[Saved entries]
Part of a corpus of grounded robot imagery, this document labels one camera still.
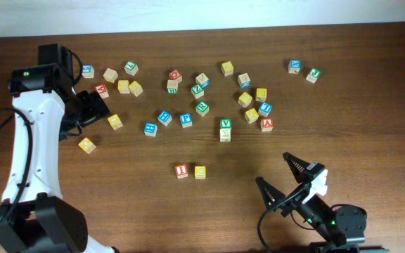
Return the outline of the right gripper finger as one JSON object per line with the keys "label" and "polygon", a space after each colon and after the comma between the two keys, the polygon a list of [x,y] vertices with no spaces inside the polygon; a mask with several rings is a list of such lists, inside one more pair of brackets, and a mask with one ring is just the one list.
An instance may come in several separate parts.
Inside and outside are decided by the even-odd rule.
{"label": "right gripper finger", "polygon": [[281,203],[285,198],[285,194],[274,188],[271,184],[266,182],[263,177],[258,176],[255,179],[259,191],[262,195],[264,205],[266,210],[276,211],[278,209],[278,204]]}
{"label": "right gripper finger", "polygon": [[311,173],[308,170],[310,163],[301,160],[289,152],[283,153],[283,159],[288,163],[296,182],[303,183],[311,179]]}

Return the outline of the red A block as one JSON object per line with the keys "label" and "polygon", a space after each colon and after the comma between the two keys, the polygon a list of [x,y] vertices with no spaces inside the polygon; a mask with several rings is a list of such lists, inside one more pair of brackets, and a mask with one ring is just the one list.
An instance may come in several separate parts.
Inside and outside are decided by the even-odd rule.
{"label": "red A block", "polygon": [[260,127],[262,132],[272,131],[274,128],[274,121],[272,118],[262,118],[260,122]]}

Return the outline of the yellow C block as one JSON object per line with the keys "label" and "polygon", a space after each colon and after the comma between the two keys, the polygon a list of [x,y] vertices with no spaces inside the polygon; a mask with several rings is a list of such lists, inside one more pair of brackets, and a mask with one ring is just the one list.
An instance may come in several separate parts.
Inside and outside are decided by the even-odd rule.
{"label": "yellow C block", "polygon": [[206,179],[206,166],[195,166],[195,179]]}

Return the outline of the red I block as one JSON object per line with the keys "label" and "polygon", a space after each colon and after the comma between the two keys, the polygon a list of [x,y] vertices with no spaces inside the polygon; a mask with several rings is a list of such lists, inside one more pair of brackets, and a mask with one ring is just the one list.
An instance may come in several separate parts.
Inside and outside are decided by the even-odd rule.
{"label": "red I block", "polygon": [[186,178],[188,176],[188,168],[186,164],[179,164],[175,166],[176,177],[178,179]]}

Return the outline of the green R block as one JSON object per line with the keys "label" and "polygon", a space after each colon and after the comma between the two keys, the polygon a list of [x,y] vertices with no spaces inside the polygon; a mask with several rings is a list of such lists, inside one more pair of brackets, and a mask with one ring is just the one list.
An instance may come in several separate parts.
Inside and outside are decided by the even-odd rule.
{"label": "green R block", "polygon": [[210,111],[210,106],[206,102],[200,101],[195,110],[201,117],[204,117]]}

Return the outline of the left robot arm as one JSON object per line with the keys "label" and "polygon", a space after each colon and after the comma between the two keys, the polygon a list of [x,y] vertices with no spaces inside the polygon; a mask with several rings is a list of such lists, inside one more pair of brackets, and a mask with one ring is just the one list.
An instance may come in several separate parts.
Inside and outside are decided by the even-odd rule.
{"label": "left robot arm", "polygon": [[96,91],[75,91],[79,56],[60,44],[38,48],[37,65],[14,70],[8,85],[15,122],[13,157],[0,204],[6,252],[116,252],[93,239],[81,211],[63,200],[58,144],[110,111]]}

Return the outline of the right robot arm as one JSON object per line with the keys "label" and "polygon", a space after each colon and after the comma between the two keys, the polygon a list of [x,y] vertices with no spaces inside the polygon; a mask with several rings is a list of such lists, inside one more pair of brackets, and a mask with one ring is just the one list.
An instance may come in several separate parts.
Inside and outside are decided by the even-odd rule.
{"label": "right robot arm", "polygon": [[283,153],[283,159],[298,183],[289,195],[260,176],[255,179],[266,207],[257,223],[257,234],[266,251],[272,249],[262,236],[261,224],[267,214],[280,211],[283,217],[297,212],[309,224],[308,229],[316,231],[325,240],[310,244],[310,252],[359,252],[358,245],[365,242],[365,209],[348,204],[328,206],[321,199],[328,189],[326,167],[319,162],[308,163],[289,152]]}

* * *

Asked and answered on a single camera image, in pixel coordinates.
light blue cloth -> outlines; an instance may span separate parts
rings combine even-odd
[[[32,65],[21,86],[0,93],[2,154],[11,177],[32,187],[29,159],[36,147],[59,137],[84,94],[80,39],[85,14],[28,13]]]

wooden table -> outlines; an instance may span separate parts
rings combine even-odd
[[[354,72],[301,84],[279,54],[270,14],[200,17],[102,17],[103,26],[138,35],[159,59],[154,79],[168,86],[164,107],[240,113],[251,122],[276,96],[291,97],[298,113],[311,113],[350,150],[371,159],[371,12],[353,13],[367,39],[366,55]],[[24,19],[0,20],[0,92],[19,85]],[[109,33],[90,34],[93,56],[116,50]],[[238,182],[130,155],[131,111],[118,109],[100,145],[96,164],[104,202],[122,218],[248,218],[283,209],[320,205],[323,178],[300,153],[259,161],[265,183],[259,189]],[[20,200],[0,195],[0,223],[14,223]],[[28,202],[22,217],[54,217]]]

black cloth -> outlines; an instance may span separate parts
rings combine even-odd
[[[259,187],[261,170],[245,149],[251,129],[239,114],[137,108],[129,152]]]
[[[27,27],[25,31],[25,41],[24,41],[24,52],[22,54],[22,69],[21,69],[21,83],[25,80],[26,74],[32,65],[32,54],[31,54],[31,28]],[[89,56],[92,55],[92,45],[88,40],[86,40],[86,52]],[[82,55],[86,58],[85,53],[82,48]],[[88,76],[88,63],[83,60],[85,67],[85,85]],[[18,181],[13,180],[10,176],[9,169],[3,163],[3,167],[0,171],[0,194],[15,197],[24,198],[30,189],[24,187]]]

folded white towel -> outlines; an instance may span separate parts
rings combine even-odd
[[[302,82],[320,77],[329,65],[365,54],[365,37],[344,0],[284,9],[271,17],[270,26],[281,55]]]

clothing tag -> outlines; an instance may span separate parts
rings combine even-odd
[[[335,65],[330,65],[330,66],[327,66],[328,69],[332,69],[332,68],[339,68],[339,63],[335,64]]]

* * *

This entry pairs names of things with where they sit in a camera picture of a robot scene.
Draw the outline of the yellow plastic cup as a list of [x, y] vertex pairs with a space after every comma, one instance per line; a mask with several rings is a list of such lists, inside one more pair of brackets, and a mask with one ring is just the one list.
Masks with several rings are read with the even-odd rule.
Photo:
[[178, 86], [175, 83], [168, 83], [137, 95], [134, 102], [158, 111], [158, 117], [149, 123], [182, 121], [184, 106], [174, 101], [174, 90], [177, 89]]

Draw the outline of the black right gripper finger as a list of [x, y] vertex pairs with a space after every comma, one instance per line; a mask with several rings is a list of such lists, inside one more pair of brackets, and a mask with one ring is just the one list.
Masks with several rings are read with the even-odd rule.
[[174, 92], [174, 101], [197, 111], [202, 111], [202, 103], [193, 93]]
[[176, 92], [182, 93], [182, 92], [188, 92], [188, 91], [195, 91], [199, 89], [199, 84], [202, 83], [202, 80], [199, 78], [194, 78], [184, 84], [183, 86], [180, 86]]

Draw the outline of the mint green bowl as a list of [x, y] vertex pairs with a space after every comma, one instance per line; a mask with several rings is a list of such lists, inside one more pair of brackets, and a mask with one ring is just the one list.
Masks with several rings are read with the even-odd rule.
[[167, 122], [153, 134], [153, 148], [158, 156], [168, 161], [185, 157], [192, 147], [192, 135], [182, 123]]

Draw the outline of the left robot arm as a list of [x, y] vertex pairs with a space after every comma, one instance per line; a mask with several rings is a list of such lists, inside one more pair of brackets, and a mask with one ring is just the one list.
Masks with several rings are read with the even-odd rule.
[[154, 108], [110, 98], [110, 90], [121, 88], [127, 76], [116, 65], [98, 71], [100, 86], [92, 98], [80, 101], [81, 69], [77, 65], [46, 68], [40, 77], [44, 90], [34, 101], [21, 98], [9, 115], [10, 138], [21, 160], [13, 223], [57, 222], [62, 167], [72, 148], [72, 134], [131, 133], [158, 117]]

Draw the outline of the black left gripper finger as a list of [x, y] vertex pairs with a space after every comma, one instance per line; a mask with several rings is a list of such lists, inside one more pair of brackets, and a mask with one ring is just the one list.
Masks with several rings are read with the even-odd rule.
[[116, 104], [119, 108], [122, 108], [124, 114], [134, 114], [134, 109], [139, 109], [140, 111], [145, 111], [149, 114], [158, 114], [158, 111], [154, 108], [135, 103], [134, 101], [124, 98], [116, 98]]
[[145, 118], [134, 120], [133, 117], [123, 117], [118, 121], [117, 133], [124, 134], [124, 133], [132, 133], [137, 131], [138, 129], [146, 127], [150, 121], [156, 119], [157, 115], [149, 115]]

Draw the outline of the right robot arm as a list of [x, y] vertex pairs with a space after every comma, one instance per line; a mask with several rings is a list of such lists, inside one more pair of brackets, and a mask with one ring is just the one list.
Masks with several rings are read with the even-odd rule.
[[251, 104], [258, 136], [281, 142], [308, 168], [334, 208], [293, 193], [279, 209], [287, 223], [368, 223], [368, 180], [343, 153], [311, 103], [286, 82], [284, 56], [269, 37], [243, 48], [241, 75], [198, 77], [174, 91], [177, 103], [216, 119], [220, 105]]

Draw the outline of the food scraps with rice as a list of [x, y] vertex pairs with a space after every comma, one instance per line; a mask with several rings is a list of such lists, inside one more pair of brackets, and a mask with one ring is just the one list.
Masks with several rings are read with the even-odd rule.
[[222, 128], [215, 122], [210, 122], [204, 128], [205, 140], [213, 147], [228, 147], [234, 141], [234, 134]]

* _Your objective_
Note how many lines of the records contain the string "every", and give that number with nothing added.

* _Exercise solution_
7